Antagonisten nach Anspruch 15, umfassend eine Aminosäuresequenz, die zu einer oder mehrerer dieser Proteinsequenzen gehört: extrazelluläre Domänen von membrangebundenem Protein, konstante Immunglobulinregion, Multimerisierungsdomänen, extrazelluläre Proteine, Proteine, die ein Signalpeptid enthalten, Proteine, die ein Exportsignal enthalten.
Antagonisten nach den Ansprüchen 1 bis 16, wobei der Antagonist in Form eines aktiven Konjugats oder Komplexes mit einem Molekül vorliegt, das unter radioaktiven Markierungen, Biotin, fluoreszierenden Markierungen, zytotoxischen Mitteln oder Mitteln zur Arzneistoffabgabe ausgewählt ist.
DNA-Moleküle, umfassend die DNA-Sequenzen, welche die Antagonisten nach den Ansprüchen von 1 bis 16 kodieren.
Expressionsvektoren, umfassend die DNA-Moleküle nach Anspruch 18.
Wirtszelle, transformiert mit einem Vektor nach Anspruch 19, wobei es sich bei der Wirtszelle nicht um eine menschliche embryonale Zelle handelt.
Verwendung eines der Antagonisten nach den Ansprüchen von 1 bis 17, der DNA nach den Ansprüchen 18 oder 19 oder der Zelle nach Anspruch 20 zur Herstellung einer pharmazeutischen Zusammensetzung zur Behandlung oder Prävention von Erkrankungen, die mit übermäßiger Leukozytenmigration und -aktivierung in Beziehung stehen.
Verwendung nach Anspruch 21, wobei es sich bei der Erkrankung um eine entzündliche Erkrankung, eine Autoimmunerkrankung oder eine Infektion handelt.
Verwendung nach Anspruch 22, wobei es sich bei der Erkrankung um multiple Sklerose, rheumatoide Arthritis, HIV-1-Infektion, Typ-1-Diabetes oder Transplantatabstoßung handelt.
Verwendung eines der Antagonisten nach den Ansprüchen von 1 bis 17, der DNA nach den Ansprüchen 18 oder 19 oder der Zelle nach Anspruch 20 zur Herstellung einer pharmazeutischen Zusammensetzung zur Behandlung oder Prävention von Erkrankungen, die eine Zunahme der Vaskularisierung benötigen.
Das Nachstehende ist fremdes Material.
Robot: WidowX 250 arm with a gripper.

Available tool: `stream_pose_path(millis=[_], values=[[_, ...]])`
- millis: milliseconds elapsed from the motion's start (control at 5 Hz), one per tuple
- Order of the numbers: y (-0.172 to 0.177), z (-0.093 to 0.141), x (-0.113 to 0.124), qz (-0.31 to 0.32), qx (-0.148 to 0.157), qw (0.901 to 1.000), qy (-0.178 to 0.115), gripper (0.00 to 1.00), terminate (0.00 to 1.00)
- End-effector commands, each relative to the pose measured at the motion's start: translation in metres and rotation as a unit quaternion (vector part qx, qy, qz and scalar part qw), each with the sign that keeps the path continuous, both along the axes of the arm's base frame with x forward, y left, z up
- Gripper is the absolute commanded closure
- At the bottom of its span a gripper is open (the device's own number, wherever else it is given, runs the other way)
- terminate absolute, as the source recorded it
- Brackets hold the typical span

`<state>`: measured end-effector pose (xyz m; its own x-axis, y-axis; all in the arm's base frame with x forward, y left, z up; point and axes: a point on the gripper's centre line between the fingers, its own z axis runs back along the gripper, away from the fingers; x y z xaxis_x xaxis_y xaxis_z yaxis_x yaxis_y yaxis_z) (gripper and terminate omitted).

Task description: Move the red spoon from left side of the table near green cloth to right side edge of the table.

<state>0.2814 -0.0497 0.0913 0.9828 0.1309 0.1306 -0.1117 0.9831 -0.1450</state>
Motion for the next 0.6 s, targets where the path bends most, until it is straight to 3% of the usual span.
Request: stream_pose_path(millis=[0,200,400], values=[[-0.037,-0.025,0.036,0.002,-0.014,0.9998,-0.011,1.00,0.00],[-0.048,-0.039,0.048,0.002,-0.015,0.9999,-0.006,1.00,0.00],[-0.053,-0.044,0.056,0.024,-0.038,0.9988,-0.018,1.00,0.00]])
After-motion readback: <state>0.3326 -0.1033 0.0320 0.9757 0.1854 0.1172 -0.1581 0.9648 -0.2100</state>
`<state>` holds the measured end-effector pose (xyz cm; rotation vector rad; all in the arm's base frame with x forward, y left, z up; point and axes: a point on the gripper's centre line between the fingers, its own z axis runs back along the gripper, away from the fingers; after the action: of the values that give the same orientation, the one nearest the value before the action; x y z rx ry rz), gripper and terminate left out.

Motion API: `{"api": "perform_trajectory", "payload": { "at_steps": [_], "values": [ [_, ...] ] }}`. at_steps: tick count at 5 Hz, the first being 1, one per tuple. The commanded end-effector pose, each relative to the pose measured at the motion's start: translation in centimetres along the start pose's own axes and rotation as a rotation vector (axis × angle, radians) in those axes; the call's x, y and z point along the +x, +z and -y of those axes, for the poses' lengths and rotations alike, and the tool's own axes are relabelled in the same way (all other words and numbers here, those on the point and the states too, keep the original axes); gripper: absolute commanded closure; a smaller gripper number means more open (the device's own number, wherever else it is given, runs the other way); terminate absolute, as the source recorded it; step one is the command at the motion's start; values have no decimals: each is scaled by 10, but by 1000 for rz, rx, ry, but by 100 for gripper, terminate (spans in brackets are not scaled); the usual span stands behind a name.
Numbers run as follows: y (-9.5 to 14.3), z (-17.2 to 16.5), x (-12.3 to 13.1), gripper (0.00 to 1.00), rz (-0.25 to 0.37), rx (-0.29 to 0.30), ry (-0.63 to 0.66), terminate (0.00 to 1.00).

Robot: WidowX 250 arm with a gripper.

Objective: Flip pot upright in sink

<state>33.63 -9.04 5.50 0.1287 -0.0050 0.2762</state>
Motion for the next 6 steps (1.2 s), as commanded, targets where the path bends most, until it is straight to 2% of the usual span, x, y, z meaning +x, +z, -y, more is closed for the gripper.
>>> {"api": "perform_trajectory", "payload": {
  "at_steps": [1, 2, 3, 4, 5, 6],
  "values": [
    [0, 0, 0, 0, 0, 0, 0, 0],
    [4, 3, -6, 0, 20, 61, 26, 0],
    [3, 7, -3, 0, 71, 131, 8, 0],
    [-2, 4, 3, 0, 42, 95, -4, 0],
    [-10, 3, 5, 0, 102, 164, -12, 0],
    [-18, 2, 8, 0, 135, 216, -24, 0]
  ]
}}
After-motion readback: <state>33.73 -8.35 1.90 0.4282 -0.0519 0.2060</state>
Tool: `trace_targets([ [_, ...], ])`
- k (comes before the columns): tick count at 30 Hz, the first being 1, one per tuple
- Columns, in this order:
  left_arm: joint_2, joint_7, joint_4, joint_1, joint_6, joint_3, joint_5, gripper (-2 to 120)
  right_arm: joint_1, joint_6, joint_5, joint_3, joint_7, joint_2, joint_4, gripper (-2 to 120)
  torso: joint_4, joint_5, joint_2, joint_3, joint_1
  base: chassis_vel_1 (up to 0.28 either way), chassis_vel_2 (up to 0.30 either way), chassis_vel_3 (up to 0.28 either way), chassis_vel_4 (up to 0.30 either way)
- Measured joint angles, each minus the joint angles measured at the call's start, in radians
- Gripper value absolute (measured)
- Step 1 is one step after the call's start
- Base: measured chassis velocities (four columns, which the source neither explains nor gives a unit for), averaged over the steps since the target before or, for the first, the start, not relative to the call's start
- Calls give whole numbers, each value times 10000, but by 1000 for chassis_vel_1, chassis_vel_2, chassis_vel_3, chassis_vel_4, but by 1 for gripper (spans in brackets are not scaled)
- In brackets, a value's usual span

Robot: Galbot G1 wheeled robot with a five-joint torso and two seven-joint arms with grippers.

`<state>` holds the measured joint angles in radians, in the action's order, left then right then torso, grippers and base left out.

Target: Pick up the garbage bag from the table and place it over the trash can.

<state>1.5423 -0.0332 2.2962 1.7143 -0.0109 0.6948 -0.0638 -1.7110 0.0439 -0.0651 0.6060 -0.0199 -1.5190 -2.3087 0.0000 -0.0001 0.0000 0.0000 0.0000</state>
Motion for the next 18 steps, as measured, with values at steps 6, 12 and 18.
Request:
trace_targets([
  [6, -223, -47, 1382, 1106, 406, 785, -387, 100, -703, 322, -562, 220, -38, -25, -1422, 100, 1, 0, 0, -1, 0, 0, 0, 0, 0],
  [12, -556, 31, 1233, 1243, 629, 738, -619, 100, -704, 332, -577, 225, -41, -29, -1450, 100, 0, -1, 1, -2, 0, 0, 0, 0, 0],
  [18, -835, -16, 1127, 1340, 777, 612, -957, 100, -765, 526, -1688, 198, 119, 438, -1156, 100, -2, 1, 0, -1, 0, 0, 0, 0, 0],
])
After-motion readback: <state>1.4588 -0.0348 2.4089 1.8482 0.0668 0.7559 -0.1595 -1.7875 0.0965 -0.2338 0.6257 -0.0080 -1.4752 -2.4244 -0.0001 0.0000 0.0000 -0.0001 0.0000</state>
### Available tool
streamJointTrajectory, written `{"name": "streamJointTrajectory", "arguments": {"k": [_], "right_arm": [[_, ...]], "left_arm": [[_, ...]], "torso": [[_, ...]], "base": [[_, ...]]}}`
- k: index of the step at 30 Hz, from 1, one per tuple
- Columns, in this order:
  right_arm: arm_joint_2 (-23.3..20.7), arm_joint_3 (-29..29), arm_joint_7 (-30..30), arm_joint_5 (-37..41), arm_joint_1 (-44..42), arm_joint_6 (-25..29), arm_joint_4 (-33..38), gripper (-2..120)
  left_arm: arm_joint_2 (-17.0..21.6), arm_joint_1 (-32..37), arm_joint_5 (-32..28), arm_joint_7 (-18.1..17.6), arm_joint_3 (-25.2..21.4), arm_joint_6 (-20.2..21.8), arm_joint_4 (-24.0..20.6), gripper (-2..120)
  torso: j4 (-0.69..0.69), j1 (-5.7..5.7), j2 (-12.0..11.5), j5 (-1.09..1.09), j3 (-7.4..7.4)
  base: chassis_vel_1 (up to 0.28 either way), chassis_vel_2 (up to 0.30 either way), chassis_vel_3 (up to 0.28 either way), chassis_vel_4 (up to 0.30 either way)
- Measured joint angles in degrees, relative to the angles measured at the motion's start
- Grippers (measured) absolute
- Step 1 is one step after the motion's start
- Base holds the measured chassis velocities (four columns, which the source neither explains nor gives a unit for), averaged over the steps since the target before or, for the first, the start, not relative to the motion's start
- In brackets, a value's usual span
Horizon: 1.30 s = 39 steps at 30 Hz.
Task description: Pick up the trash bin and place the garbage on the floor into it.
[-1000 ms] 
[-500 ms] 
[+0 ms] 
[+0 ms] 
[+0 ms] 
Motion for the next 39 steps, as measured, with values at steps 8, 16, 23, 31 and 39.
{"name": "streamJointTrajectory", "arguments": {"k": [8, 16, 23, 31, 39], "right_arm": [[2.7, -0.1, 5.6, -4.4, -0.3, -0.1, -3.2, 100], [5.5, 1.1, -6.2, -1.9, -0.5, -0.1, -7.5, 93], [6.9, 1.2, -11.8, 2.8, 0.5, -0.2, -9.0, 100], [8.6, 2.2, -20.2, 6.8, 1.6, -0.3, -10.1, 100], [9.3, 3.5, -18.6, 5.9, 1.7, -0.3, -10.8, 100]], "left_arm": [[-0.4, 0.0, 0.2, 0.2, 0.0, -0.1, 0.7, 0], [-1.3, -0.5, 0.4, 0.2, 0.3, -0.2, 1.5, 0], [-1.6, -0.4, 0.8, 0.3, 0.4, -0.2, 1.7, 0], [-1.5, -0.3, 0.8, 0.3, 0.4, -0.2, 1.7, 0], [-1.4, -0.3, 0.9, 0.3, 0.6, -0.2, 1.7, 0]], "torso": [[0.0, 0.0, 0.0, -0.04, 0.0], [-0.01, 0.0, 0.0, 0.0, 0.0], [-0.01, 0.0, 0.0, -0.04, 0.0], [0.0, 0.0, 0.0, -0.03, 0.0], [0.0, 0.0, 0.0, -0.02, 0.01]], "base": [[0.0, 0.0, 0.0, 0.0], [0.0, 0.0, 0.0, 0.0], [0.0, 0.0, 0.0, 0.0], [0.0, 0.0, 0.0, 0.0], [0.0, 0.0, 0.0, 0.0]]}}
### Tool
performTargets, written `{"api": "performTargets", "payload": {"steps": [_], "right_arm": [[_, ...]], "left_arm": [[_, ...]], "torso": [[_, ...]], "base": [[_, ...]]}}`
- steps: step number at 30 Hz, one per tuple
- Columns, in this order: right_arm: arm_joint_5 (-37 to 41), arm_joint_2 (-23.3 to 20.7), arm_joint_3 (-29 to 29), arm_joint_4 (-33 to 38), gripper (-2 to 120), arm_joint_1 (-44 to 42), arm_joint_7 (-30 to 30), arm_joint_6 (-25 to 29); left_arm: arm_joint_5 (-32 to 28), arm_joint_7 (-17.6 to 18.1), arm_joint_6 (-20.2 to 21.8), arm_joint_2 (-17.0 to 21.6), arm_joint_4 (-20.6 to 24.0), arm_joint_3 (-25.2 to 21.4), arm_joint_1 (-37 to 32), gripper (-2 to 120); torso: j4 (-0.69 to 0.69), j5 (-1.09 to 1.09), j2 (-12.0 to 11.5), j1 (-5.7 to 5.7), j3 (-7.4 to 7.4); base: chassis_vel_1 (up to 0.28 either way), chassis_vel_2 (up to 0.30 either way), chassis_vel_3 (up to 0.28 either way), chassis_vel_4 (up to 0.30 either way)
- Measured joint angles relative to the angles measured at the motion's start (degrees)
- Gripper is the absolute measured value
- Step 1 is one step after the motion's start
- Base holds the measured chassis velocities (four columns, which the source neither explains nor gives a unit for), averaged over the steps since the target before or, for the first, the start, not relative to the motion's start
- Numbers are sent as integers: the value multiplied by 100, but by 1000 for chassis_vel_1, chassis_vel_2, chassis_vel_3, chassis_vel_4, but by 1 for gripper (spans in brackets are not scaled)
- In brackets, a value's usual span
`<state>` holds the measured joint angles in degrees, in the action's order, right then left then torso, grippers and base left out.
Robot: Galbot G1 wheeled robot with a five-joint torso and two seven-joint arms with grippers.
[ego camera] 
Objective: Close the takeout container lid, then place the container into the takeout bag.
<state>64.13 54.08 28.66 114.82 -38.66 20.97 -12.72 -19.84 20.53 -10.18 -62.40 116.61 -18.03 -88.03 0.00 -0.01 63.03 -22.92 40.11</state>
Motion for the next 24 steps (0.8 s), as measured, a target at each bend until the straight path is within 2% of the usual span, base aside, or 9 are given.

Verwendung nach Anspruch 24, wobei es sich bei der Erkrankung um eine ischämische Herzerkrankung handelt.
Verwendung eines der Antagonisten nach den Ansprüchen von 1 bis 17, der DNA nach den Ansprüchen 18 oder 19 oder der Zelle nach Anspruch 20 zur Herstellung einer pharmazeutischen Zusammensetzung zur Behandlung oder Prävention von Krebs.
Verfahren zur Herstellung von Antagonisten nach den Ansprüchen von 1 bis 14, umfassend das Züchten der transformierten Zellen nach Anspruch 20 und das Gewinnen der exprimierten Proteine.
Pharmazeutische Zusammensetzung, die einen Antagonisten von CXCR3-bindenden CXC-Chemokinen nach den Ansprüchen von 1 bis 17, die DNA nach den Ansprüchen 18 oder 19 oder die Zelle nach Anspruch 20 als wirksamen Bestandteil enthält.